▶ **EXERCISE**:
What lines of the listing below contain the word "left"? Copy each of them out.

▶ **STORED DATA**:
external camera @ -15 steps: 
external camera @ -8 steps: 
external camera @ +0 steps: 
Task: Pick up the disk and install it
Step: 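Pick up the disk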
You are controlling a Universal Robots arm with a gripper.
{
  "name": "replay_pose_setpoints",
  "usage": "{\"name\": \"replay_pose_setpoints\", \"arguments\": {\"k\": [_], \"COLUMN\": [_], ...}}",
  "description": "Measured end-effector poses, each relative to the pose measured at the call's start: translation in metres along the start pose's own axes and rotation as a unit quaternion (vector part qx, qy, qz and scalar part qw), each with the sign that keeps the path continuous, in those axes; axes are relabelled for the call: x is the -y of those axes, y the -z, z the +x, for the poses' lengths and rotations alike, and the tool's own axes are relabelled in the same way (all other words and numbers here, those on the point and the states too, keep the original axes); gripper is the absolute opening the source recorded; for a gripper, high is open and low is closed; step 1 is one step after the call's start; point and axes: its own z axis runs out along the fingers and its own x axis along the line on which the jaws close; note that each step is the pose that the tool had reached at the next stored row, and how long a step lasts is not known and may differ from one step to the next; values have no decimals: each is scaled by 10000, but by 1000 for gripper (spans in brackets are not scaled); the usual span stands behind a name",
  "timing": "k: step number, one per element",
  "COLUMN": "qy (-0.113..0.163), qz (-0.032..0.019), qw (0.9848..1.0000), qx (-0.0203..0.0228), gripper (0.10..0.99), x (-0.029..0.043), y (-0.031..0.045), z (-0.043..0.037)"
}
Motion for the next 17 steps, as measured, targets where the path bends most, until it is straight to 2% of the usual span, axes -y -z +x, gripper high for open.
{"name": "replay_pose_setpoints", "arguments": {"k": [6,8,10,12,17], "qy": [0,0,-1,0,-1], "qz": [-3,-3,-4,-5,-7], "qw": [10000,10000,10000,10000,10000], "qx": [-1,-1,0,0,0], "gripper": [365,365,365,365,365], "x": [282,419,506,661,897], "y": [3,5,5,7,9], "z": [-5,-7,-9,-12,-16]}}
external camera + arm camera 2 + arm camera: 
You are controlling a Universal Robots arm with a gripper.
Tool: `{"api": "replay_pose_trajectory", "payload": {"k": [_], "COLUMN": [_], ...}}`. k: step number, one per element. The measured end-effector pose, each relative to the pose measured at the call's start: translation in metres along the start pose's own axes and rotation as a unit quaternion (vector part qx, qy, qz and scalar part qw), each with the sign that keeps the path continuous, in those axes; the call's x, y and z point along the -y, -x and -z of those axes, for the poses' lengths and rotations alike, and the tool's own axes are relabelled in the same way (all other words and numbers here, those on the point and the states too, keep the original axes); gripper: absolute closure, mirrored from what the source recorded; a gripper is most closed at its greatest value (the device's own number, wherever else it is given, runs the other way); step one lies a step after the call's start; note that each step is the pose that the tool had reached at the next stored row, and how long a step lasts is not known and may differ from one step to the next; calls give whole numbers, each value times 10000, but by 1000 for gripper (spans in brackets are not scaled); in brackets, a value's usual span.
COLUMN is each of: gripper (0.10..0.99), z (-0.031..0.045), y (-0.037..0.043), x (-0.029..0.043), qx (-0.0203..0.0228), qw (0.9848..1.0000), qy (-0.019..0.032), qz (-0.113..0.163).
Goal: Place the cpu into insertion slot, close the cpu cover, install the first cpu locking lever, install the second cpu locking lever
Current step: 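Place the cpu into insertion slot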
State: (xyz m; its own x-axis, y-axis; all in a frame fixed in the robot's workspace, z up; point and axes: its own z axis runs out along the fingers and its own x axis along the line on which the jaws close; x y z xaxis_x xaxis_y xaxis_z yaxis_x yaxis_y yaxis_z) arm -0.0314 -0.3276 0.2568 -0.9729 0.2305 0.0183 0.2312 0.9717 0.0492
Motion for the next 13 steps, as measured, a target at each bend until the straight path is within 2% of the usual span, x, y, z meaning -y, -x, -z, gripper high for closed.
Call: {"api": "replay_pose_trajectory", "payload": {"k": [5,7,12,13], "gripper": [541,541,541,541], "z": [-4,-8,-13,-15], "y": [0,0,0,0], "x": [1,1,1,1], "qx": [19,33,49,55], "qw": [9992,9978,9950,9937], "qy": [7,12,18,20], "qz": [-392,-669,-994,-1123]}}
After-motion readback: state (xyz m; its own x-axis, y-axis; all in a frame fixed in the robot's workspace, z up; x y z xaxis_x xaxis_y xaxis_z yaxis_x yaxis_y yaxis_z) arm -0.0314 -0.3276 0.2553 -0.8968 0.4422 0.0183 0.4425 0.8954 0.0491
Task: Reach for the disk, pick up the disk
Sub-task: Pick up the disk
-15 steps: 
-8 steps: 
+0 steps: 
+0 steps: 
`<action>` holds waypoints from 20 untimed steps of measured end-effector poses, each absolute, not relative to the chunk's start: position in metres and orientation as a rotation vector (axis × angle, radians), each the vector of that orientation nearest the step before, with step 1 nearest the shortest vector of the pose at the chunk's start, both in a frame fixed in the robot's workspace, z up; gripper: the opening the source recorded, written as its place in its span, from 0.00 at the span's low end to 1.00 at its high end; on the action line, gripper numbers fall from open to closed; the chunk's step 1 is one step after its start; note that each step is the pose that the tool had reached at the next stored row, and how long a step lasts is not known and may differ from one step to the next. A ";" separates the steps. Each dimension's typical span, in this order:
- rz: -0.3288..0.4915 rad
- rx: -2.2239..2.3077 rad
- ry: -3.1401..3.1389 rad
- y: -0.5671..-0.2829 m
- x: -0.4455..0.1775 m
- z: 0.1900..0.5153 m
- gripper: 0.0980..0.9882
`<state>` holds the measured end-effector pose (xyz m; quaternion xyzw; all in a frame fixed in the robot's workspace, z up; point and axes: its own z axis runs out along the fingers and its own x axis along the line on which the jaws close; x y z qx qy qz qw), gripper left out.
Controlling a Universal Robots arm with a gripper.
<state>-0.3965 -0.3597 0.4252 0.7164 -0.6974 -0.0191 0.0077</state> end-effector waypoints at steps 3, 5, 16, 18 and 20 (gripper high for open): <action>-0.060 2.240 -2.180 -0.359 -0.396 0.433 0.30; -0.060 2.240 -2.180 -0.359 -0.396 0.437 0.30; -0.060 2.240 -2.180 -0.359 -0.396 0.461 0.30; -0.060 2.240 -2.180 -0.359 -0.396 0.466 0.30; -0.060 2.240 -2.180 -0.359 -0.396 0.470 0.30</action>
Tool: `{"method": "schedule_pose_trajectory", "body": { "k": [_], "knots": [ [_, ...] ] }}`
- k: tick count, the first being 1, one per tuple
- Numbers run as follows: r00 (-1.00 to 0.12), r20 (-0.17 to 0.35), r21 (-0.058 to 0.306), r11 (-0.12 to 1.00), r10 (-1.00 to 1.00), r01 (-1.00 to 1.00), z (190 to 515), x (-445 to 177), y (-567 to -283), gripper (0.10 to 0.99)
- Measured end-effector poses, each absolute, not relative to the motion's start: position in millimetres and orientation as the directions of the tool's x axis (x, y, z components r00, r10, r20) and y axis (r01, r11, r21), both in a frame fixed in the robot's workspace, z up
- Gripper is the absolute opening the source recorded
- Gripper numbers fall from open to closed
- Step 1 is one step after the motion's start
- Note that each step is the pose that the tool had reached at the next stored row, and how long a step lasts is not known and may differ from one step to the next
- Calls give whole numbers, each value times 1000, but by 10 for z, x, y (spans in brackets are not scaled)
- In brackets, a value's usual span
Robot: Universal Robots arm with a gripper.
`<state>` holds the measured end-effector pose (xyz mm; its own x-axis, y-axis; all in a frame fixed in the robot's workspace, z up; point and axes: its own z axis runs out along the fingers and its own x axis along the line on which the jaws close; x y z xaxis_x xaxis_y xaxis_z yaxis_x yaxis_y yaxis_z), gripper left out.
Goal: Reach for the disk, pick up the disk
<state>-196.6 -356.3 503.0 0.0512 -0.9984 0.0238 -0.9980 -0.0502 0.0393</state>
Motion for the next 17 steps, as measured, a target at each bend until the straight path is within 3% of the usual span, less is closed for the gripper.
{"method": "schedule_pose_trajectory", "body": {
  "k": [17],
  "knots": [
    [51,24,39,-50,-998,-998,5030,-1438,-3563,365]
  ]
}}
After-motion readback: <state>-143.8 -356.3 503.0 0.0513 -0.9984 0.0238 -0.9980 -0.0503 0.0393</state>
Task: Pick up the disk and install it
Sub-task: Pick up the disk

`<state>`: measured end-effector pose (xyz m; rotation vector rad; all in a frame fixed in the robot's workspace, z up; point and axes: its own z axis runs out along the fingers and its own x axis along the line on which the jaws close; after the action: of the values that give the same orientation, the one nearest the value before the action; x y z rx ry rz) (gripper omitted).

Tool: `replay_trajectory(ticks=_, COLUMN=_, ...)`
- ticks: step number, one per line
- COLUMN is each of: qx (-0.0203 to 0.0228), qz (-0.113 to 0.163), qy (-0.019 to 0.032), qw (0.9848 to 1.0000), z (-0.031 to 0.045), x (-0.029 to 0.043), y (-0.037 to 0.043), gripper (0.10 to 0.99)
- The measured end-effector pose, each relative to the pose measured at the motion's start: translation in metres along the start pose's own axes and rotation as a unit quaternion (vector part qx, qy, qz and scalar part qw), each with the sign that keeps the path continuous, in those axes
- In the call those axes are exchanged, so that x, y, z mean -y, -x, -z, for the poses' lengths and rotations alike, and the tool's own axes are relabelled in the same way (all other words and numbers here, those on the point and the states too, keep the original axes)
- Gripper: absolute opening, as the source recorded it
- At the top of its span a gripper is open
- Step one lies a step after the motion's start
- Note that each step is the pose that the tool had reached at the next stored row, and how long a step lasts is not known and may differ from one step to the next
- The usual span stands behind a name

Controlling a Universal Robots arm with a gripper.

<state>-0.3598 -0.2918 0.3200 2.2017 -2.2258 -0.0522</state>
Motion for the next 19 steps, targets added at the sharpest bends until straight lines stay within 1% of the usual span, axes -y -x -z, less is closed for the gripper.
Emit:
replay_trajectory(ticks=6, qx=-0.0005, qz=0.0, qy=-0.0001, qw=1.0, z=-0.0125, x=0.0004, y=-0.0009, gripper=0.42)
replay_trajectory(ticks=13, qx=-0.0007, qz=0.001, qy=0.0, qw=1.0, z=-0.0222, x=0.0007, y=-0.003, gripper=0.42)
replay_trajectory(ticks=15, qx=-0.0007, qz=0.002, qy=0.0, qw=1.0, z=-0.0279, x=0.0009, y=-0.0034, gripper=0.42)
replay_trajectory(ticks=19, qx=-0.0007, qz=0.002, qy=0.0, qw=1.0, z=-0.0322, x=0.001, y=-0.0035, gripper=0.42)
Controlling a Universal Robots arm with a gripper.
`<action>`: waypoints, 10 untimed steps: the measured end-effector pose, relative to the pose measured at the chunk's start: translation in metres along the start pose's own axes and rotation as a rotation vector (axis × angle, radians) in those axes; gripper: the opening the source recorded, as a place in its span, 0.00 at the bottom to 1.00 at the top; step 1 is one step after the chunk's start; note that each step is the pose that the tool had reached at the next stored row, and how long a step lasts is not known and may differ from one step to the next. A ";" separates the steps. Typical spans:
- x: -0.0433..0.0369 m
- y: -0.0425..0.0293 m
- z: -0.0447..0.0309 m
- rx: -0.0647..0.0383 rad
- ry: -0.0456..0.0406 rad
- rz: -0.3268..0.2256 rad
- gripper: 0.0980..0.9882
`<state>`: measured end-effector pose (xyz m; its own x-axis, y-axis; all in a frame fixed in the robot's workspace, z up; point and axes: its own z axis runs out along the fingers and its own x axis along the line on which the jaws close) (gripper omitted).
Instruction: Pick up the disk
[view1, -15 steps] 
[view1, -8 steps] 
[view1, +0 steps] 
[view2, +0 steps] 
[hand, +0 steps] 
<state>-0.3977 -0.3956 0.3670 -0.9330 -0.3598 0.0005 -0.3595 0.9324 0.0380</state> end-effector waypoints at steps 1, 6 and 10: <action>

▶ **OUTPUT BELOW**:
`<state>` holds the measured end-effector pose (xyz m; quaternion xyzw; all in a frame fixed in the robot's workspace, z up; point and axes: its own z axis runs out along the fingers and its own x axis along the line on which the jaws close; x y z qx qy qz qw), gripper left out.
`<state>` holds the measured end-effector pose (xyz mm; its own x-axis, y-axis; all in a frame fixed in the robot's workspace, z up; point and axes: its own z axis runs out along the fingers and its own x axis along the line on which the jaws close; x y z xaxis_x xaxis_y xaxis_z yaxis_x yaxis_y yaxis_z), gripper left out.

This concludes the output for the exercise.